What is needed >> Images within the entries are to be omitted; the remainder must be reproduced exactly.

Source material >>
- - -

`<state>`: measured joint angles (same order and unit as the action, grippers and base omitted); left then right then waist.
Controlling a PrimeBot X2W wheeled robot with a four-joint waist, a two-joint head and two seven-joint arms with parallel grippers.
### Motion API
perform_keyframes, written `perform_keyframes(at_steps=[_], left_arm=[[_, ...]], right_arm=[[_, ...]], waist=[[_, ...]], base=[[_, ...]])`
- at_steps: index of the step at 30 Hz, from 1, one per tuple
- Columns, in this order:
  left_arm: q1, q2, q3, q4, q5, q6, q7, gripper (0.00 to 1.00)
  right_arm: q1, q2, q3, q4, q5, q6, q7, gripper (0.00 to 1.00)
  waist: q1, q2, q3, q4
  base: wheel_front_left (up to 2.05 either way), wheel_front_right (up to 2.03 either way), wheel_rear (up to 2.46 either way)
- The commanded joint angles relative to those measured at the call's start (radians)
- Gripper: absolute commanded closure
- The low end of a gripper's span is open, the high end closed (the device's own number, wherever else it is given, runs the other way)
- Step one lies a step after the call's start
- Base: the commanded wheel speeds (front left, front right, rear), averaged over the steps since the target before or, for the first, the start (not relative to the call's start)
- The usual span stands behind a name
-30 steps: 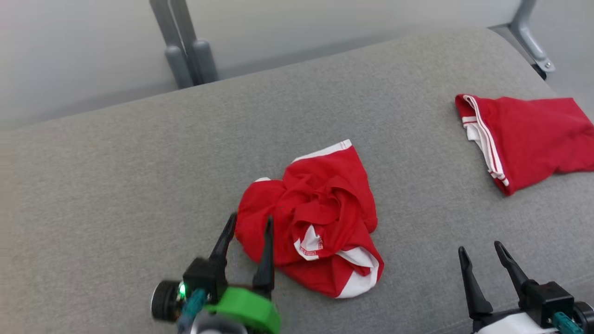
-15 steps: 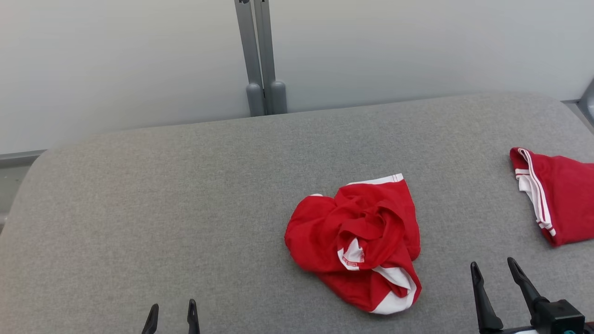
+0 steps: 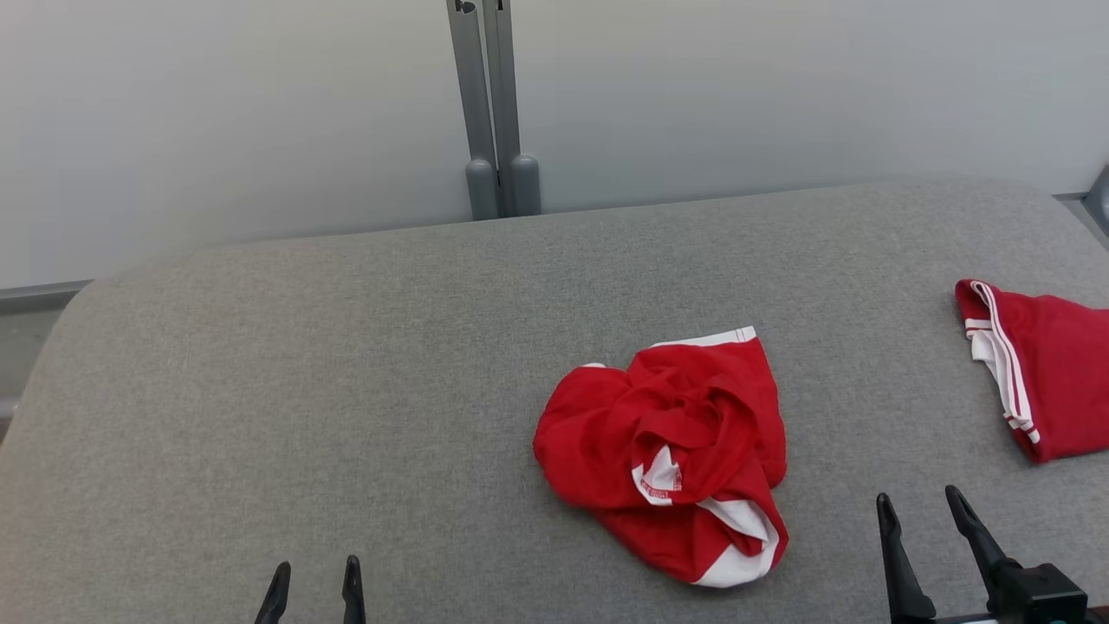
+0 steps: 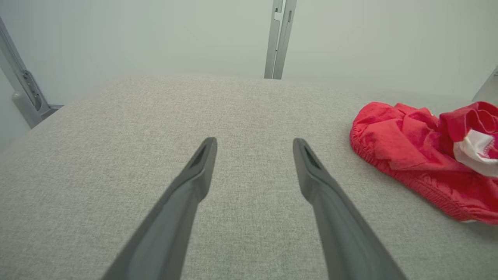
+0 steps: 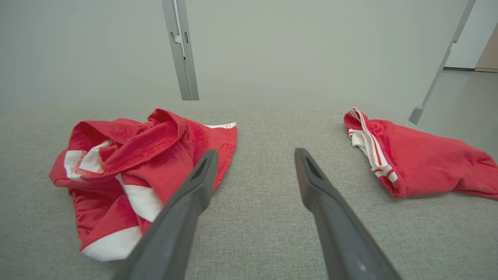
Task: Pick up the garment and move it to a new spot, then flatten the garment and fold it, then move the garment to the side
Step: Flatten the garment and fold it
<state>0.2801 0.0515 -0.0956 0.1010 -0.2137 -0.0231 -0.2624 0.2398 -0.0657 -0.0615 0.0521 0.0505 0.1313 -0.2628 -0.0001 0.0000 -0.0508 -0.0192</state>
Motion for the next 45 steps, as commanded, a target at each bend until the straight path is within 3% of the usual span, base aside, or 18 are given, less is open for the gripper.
perform_keyframes(at_steps=[1,45], left_arm=[[-0.015,-0.001,-0.002,-0.004,-0.009,0.002,-0.003,0.00],[-0.035,0.000,-0.015,-0.006,-0.013,0.023,-0.003,0.00]], right_arm=[[-0.008,0.003,0.001,0.000,-0.003,-0.001,-0.003,0.00],[-0.034,-0.006,0.015,0.001,0.014,-0.001,-0.003,0.00]], waist=[[0.0001,0.0000,0.006,-0.005],[0.0001,0.0000,0.025,-0.025]], base=[[0.00,0.00,0.00],[0.00,0.00,0.00]])
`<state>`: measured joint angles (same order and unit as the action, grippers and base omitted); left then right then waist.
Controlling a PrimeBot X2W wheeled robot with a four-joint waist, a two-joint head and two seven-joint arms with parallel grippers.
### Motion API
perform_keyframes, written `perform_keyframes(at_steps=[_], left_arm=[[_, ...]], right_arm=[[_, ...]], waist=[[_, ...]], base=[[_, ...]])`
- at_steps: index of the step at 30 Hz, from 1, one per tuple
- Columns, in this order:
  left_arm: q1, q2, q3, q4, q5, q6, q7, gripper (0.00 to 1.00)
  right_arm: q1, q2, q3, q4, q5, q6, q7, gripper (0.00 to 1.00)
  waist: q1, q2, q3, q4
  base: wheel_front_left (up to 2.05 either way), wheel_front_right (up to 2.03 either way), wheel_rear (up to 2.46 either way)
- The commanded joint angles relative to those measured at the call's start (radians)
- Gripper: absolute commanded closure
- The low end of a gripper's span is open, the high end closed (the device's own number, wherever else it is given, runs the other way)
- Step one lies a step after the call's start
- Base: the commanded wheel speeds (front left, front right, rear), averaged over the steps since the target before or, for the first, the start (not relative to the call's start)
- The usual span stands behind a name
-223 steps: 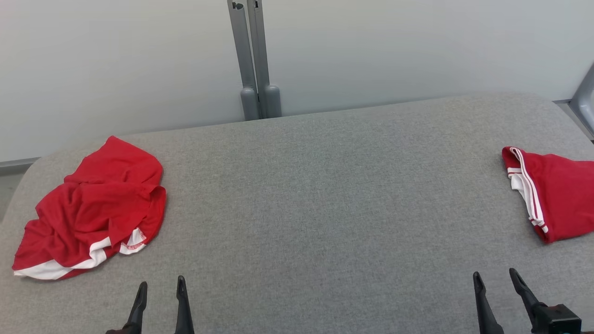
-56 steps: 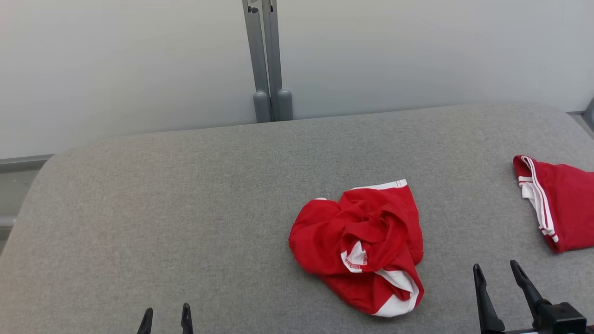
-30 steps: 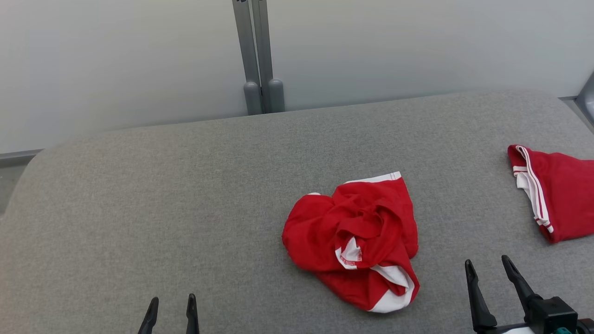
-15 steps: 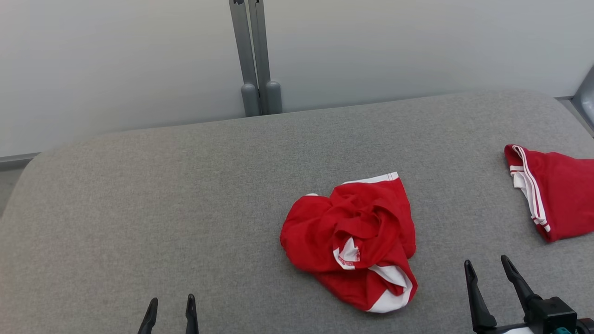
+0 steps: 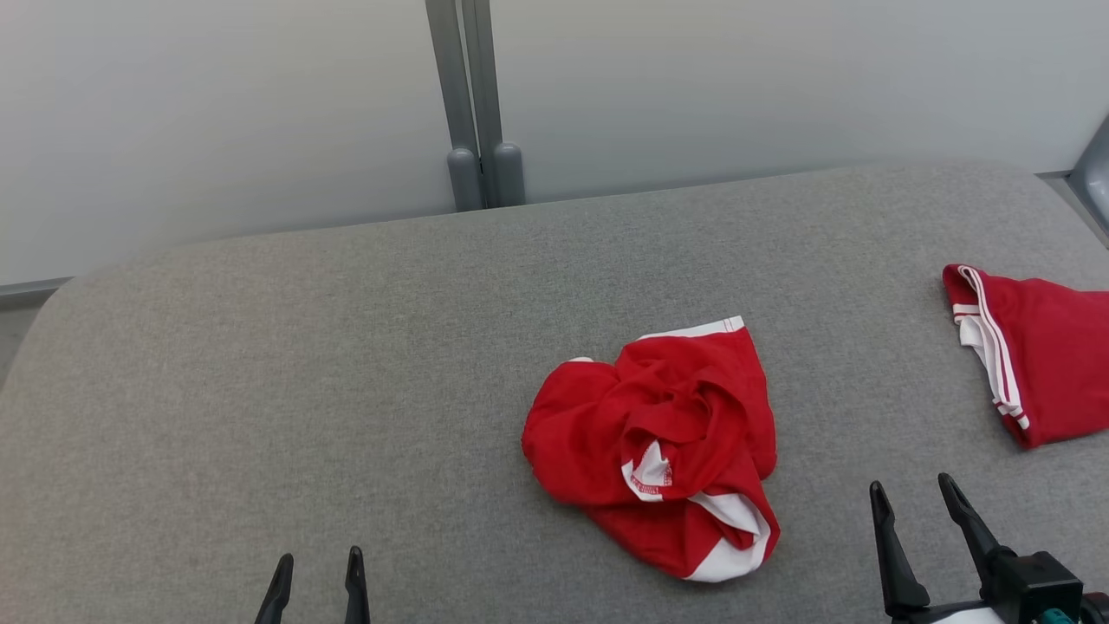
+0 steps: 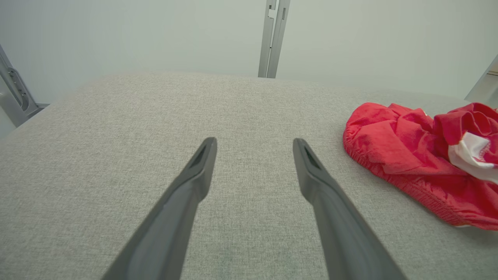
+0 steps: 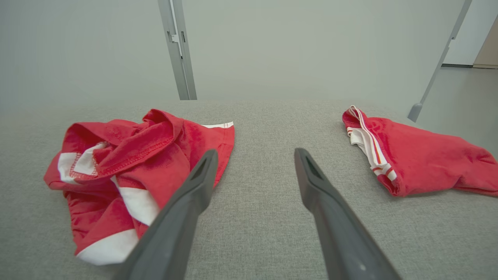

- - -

Final answer >>
`<state>`: measured joint angles (same order and unit as the action, grippers and base omitted); left then right then waist.
Controlling a PrimeBot X2W wheeled robot with a four-joint waist, a two-joint head and two seven-joint arms with parallel grippers.
### Motion API
perform_keyframes, written `perform_keyframes(at_steps=[_], left_arm=[[_, ...]], right_arm=[[_, ...]], waist=[[_, ...]], base=[[_, ...]])`
- at_steps: index of the step at 30 Hz, from 1, one per tuple
- Columns, in this order:
  left_arm: q1, q2, q3, q4, q5, q6, q7, gripper (0.00 to 1.00)
  right_arm: q1, q2, q3, q4, q5, q6, q7, gripper (0.00 to 1.00)
  waist: q1, q2, q3, q4
  base: wheel_front_left (up to 2.05 either way), wheel_front_right (up to 2.03 either way), wheel_rear (up to 2.46 either way)
- The commanded joint angles relative to those measured at the call's start (radians)
- Gripper: absolute commanded closure
- The low end of a gripper's span is open, the high end closed (the device's own number, wherever else it is given, runs the other way)
- Step one lies a step after the call's start
- Base: the commanded wheel speeds (front left, front right, rear), averaged over the steps since the target before or, for the first, the start (not relative to the call's start)
- The usual span stands behind a name
-30 steps: 
-15 steps: 
+0 steps: 
+0 steps: 
+0 steps: 
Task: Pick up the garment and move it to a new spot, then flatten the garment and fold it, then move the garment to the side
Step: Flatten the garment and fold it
<state>0.2801 0.0515 -0.0956 0.1010 -0.2137 -0.0231 -0.2624 0.2398 -0.0657 -0.0615 0.0521 0.0505 0.1313 -0.2628 -0.0001 0.0000 -0.0508 -0.0192</state>
Motion for the next 45 steps, as commanded, a target at each bend until the straight path is within 3% of the usual span, base aside, or 18 are given, less is open for the gripper.
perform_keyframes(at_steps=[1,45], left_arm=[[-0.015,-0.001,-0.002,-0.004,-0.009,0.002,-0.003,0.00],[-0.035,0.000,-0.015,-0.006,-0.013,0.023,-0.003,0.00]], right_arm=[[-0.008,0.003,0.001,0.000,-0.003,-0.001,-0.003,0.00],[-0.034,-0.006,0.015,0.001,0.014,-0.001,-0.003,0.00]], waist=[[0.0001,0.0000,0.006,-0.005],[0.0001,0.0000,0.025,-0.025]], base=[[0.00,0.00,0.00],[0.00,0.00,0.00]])
`<state>`: measured joint angles (same order and unit as the action, grippers and base omitted); left then right then waist.
Controlling a PrimeBot X2W wheeled robot with a four-joint waist, a two-joint head and two seven-joint arms with parallel grippers.
### Motion API
perform_keyframes, written `perform_keyframes(at_steps=[_], left_arm=[[_, ...]], right_arm=[[_, ...]], waist=[[_, ...]], base=[[_, ...]])`
- at_steps: index of the step at 30 Hz, from 1, one per tuple
- Columns, in this order:
  left_arm: q1, q2, q3, q4, q5, q6, q7, gripper (0.00 to 1.00)
  right_arm: q1, q2, q3, q4, q5, q6, q7, gripper (0.00 to 1.00)
  waist: q1, q2, q3, q4
  base: wheel_front_left (up to 2.05 either way), wheel_front_right (up to 2.03 either way), wheel_rear (up to 2.46 either way)
- The commanded joint angles relative to those measured at the call's start (radians)
- Gripper: absolute commanded closure
- The low end of a gripper's span is open, the high end closed (the device's own number, wherever else it is given, runs the other way)
- Step one lies a step after the call's start
- Base: the commanded wheel speeds (front left, front right, rear), averaged over the steps since the target before or, for the first, the start (not relative to the call's start)
- The usual span stands behind a name
-223 steps: 
-56 steps: 
-30 steps: 
-15 steps: 
+0 steps: 
+0 steps: 
+0 steps: 

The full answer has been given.